WHAT IS REQUIRED:
Each line in the material below must be transcribed exactly; no picture belongs in the copy.

====== RECORDED DATA ======

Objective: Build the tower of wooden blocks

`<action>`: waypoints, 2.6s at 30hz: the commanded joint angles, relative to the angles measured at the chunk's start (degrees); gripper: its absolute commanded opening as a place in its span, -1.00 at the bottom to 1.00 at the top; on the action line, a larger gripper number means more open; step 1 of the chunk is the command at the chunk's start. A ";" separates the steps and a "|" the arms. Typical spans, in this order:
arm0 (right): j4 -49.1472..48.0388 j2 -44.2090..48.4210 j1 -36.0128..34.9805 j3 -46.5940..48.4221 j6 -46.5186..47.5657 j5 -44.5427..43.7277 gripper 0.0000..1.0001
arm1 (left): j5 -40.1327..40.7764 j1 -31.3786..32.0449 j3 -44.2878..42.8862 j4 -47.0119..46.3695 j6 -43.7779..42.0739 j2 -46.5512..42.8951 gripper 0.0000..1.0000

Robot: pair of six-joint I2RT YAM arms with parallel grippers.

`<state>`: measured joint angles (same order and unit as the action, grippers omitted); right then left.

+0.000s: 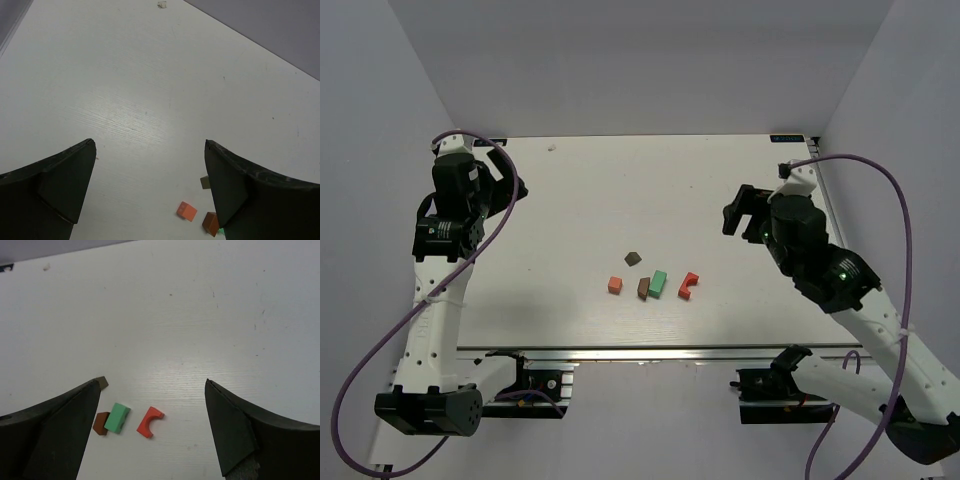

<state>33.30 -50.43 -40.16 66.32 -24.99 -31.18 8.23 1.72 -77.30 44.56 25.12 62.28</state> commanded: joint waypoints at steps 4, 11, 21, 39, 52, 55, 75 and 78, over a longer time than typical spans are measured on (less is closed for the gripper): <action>-0.16 -3.00 0.17 0.48 3.28 2.43 0.79 | -1.46 -0.05 -0.22 -0.61 0.36 -0.41 0.96; -0.08 -5.63 0.17 0.21 1.62 7.00 0.79 | -0.94 -0.13 1.18 0.00 -0.07 -1.20 0.96; -5.26 -16.61 0.00 -4.71 -0.93 30.65 0.73 | -0.32 -0.05 2.85 1.85 -0.43 -1.81 0.96; -3.75 -38.24 -9.41 -11.30 -12.19 10.44 0.26 | -1.55 -0.05 7.25 2.73 -0.08 -1.20 0.96; -8.16 -45.10 -9.14 -11.13 -10.51 11.84 0.16 | -3.48 -0.05 8.39 2.47 1.15 -1.64 0.96; -7.73 -44.49 -9.23 -11.92 -11.48 12.37 0.09 | -3.31 -0.13 8.65 2.64 1.24 -1.99 0.96; -14.81 -29.30 -6.09 -15.17 1.85 33.11 -0.72 | -21.29 1.09 10.76 -1.92 -0.24 -3.22 0.96; -19.57 -26.13 -0.46 -15.96 6.17 56.03 -0.75 | -26.05 4.07 11.90 -3.76 -0.87 -3.48 0.96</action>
<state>21.71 -80.31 -45.12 50.76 -26.35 0.60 -8.75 3.14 -66.41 44.12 25.71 60.55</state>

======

OUTPUT BELOW:
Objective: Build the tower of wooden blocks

`<action>`: waypoints, 2.6s at 30hz: the commanded joint angles, relative to the angles measured at the chunk's start (degrees); gripper: its absolute commanded opening as a place in its span, -1.00 at the bottom to 1.00 at the top; on the action line, a larger gripper number means more open; step 1 of the chunk is the command at the chunk's start. A ";" separates the steps and a "|" the arms. Typical spans, in this order:
arm0 (right): j4 -49.1472..48.0388 j2 -44.2090..48.4210 j1 -36.0128..34.9805 j3 -46.5940..48.4221 j6 -46.5186..47.5657 j5 -44.5427..43.7277 gripper 0.0000..1.0001
arm1 (left): j5 -40.1327..40.7764 j1 -31.3786..32.0449 j3 -44.2878..42.8862 j4 -47.0119..46.3695 j6 -43.7779..42.0739 j2 -46.5512..42.8951 gripper 0.0000..1.0000

Robot: pair of six-joint I2RT YAM arms with parallel grippers.

`<state>`: measured joint angles (same order and unit as the action, grippers omitted); right then left.

+0.000s: 

<state>33.30 -50.43 -40.16 66.32 -24.99 -31.18 8.23 1.72 -77.30 44.56 25.12 62.28</state> commanded: joint waypoints at steps 4, 11, 21, 39, 52, 55, 75 and 78, over a longer time than typical spans are measured on (less is closed for the gripper): <action>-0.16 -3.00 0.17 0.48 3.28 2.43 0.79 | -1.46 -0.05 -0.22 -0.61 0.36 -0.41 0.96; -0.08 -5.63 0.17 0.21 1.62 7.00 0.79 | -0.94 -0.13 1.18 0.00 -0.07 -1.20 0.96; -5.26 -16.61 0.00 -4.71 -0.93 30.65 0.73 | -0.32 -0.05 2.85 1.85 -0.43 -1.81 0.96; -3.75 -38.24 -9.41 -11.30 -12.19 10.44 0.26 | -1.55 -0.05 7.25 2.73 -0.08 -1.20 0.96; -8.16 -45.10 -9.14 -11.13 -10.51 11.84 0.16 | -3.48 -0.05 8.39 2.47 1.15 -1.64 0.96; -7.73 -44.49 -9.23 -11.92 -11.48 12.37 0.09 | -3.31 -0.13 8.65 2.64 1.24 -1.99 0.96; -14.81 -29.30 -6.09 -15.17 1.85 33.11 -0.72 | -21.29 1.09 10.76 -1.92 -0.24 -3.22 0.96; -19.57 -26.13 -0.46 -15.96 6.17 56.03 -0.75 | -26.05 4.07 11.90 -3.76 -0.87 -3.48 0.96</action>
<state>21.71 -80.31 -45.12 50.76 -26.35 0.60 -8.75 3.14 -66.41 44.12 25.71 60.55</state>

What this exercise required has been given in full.